I had to replace that on the same treadmill a year later.
What will happen is the cap won't filter the dc voltage enough.
When the motor is running at 4 mph or higher and pushing the "Pause" or "Cool Down" button,
the circuitry detects something is wrong and shuts the motor down immediately,
(probably because there's so much ac ripple going to the motor at that time).
The bad capacitor is somewhat difficult to remove as it's glued to the PCB.
 

Diver300

Well-Known Member
Most Helpful Member
About that 2200uf capacitor.
It will dry out eventually and show "error" and beeping without showing any error code.
I had to replace that on the same treadmill a year later.
What will happen is the cap won't filter the dc voltage enough.
When the motor is running at 4 mph or higher and pushing the "Pause" or "Cool Down" button,
the circuitry detects something is wrong and shuts the motor down immediately,
(probably because there's so much ac ripple going to the motor at that time).
The bad capacitor is somewhat difficult to remove as it's glued to the PCB.
You could almost certainly just add and additional capacitor in parallel with the bad one. It could be mounted off the circuit board with wires to connect it to the same points on the circuit board.
 

Mactheknife

New Member
Yes, that could work.
I've read that really old electrolytics can sometimes short circuit inside the cap,
but Pacemasters are not that old, so paralleling the caps is a good option.
There's enough space on the metal bottom floor to drill holes for mounting a perf board\cap,
or just using thick cable ties in bigger drilled holes to hold the new cap in place.

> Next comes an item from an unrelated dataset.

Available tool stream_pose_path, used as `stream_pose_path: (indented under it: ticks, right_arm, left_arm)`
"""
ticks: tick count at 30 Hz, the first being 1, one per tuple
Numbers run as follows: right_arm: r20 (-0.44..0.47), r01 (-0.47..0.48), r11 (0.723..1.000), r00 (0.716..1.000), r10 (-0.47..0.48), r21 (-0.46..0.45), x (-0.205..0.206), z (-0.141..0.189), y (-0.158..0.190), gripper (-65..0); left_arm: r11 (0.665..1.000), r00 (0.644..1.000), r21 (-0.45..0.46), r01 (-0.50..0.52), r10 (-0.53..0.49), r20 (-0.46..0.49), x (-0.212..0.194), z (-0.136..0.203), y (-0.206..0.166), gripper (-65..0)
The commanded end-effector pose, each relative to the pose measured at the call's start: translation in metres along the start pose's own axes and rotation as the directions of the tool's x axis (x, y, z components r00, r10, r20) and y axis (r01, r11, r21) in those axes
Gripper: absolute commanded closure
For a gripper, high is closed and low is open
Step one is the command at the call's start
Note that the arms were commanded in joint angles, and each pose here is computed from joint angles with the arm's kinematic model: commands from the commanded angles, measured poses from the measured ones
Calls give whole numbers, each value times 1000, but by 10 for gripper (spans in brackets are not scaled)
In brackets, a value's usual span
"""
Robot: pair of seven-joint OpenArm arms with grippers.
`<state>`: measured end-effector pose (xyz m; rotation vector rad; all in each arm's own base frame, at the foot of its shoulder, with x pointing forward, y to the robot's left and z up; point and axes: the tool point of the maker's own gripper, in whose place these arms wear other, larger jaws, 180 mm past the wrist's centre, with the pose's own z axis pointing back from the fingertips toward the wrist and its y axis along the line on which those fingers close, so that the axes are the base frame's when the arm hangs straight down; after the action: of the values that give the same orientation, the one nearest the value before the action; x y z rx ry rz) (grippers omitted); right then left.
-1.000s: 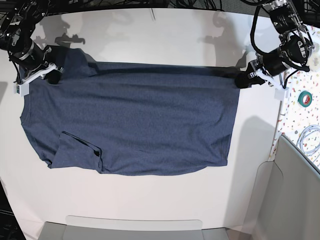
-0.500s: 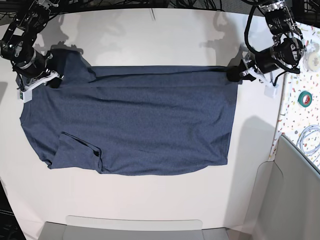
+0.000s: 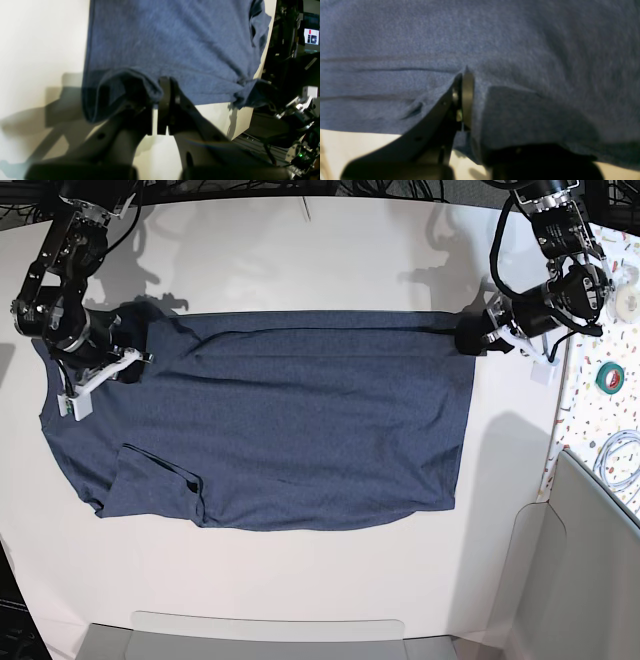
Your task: Layout the t-shirt on the table in an organized manner, then fold the t-shirt properly
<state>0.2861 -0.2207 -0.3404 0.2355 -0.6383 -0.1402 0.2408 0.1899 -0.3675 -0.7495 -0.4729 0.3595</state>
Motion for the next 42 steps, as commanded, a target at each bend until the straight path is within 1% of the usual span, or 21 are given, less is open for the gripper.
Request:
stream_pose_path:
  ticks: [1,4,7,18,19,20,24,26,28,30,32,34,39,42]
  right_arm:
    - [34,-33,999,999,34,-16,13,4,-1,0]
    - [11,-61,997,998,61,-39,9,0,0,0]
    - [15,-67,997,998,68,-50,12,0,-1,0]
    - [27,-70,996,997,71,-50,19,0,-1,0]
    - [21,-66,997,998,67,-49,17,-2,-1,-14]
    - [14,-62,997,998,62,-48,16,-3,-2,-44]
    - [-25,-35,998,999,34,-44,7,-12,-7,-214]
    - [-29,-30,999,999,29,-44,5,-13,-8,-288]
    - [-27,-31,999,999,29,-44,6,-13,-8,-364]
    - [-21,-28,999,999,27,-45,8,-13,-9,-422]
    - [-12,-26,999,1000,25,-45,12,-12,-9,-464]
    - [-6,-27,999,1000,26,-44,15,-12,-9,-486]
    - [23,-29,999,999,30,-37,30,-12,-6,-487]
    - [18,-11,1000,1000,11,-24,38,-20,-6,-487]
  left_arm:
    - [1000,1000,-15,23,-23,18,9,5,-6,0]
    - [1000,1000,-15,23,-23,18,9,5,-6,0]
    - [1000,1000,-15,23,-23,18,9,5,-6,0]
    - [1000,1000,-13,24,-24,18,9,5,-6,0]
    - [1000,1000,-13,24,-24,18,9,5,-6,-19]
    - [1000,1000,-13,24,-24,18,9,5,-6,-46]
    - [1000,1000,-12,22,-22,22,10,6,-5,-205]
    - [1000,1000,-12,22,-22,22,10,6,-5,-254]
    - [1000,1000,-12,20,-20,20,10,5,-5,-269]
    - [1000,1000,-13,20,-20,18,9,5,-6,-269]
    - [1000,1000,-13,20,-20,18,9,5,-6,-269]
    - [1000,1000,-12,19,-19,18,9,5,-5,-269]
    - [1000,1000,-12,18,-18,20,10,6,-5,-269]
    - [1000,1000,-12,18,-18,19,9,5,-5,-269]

An even simpler way could be placing the new cap touching the side of the bad cap.
Cable tie the two caps together loosely. Solder the wires.
Before screwing the power control board back in place, reposition the new cap so there are no obstructions.
Now tighten the cable ties and add super glue to the ties and capacitors to stop the ties from sliding off with the treadmill vibrations.

Cap aad-on.png



If they used soft rtv silicone adhesive under the original cap like a company I worked for did,
it's a lot easier to remove the cap than with the hard epoxy\superglue that Pacemaster used.
Just in case Pacemaster did sometimes use soft silicone under the original cap,
suck or wick as much solder as possible from the caps leads to get them loose(PC-board is double sided copper),
then use a flat chisel type x-acto blade or box cutter blade to cut through the silicone seal, and replace it with a good cap.